### Work instruction:
Look for the string "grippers" in the listing. Copy each line that has it.

[Entries supplied Boundary: Start]

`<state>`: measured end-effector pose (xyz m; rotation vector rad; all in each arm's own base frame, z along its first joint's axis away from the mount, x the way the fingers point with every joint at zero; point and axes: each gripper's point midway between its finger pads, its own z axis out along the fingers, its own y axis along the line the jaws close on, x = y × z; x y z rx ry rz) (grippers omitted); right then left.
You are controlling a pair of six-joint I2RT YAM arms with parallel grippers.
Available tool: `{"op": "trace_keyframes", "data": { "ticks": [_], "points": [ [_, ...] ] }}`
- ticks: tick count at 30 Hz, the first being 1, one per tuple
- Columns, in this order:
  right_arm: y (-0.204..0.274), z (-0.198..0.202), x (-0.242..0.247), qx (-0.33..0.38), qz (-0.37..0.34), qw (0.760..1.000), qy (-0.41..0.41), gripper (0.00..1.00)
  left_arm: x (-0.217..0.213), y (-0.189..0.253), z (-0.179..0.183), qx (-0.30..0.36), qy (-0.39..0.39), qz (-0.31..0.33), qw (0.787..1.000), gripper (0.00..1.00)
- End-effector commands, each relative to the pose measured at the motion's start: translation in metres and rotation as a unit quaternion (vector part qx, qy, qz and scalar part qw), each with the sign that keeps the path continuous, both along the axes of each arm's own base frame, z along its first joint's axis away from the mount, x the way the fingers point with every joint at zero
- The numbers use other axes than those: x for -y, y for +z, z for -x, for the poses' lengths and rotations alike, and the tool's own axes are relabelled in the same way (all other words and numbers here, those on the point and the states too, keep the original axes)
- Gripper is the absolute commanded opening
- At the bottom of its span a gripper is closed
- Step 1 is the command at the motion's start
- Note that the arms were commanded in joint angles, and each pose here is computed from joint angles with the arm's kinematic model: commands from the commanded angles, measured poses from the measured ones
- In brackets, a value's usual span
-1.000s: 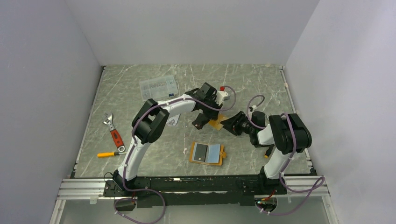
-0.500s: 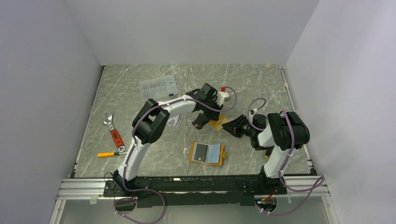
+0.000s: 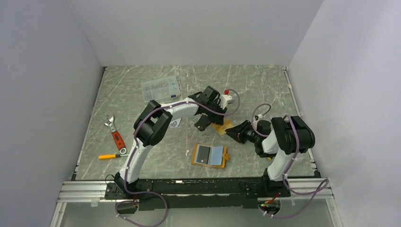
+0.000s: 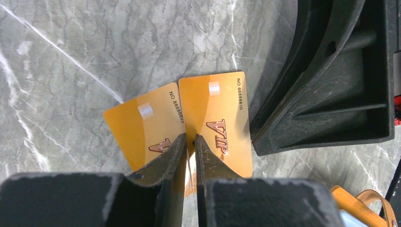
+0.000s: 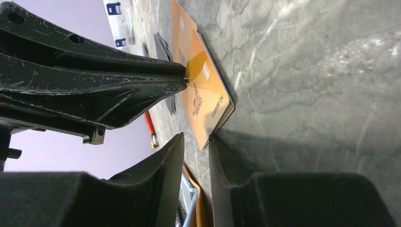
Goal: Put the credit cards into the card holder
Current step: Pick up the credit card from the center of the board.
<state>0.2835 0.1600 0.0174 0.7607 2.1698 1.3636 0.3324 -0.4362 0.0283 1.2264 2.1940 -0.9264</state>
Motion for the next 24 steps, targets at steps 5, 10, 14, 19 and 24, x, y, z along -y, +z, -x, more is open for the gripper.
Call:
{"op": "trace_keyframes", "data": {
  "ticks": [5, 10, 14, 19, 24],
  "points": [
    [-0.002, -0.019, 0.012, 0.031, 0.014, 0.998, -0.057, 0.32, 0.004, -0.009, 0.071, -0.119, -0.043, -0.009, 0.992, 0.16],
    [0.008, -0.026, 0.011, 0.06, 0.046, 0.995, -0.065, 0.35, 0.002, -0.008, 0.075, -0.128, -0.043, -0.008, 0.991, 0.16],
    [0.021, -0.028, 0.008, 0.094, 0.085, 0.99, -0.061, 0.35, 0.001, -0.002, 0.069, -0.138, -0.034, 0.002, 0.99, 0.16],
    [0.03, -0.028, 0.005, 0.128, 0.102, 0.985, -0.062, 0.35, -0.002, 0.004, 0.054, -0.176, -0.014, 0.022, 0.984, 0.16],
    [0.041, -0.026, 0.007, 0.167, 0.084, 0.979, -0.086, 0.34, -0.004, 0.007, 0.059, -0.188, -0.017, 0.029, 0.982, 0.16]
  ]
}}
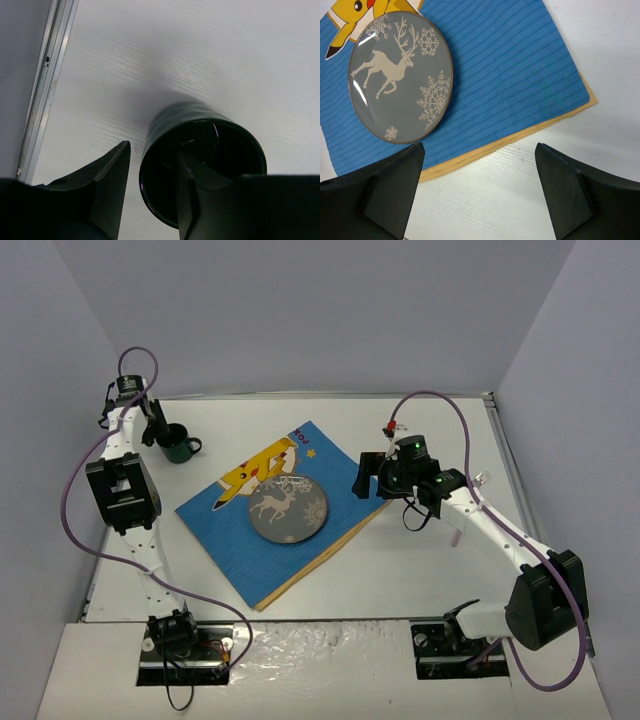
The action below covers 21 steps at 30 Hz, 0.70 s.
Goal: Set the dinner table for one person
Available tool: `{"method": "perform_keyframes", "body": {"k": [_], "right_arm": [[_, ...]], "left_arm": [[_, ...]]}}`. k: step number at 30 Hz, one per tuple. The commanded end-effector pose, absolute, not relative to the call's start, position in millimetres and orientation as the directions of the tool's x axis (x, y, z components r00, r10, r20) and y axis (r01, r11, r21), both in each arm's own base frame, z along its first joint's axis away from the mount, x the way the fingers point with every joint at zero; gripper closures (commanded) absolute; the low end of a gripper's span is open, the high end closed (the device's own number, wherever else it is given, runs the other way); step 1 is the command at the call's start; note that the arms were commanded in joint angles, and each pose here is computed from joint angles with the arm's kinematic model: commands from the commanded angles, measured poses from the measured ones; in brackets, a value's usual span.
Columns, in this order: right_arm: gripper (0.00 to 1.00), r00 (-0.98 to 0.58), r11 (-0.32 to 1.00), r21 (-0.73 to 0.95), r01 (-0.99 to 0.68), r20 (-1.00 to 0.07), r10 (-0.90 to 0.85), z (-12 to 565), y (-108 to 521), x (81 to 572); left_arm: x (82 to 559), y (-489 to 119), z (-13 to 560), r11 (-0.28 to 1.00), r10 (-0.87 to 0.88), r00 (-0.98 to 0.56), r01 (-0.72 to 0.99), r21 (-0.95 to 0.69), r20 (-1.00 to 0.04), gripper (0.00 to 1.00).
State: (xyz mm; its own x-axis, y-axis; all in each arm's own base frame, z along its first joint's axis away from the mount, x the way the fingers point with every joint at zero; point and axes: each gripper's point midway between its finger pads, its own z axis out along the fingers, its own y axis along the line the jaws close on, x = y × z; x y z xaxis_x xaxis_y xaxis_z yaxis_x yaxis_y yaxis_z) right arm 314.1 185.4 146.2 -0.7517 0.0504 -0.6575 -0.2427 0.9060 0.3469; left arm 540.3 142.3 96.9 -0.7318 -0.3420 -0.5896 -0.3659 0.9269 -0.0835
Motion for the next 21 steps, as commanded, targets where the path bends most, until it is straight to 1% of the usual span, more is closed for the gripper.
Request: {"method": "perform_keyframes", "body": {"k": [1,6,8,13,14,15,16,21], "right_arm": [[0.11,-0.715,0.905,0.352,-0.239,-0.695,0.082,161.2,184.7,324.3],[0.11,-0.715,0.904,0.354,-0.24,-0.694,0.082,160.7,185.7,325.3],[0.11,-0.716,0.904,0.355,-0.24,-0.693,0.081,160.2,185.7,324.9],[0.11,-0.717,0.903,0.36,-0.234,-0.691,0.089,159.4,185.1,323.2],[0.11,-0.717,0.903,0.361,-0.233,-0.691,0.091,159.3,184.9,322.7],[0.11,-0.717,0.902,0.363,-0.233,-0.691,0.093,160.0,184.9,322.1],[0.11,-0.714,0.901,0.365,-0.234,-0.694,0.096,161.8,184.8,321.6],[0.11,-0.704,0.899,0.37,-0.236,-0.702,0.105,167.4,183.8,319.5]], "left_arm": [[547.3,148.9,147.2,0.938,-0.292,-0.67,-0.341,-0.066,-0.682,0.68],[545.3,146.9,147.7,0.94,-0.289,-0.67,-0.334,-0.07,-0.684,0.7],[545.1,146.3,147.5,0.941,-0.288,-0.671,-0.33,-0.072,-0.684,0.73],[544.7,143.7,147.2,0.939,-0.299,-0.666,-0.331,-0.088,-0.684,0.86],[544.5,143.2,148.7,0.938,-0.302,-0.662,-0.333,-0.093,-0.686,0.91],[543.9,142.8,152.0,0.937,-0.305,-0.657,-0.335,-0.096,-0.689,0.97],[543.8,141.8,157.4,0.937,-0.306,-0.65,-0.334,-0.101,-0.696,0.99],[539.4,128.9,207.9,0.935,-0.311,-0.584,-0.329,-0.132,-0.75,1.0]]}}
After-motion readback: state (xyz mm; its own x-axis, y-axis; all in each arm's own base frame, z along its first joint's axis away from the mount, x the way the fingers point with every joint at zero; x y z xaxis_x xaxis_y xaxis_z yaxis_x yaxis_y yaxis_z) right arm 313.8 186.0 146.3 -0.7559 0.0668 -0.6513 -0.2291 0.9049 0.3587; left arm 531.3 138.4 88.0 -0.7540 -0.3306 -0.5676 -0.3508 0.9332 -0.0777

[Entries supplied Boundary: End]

### Exercise answer:
`<state>`: measured end-effector pose (xyz m; rotation vector rad; all in each arm's own base frame, z along its first joint's axis away from the mount, x the way the fingers point with every joint at zero; point and axes: each gripper's point midway between its finger pads, its own z axis out along the fingers, its own y axis along the line the jaws close on, x = y × z; x y z rx ry rz) (grippers omitted); right then left.
You are controlling a pair of six-joint I2RT YAM arms with parallel grippers.

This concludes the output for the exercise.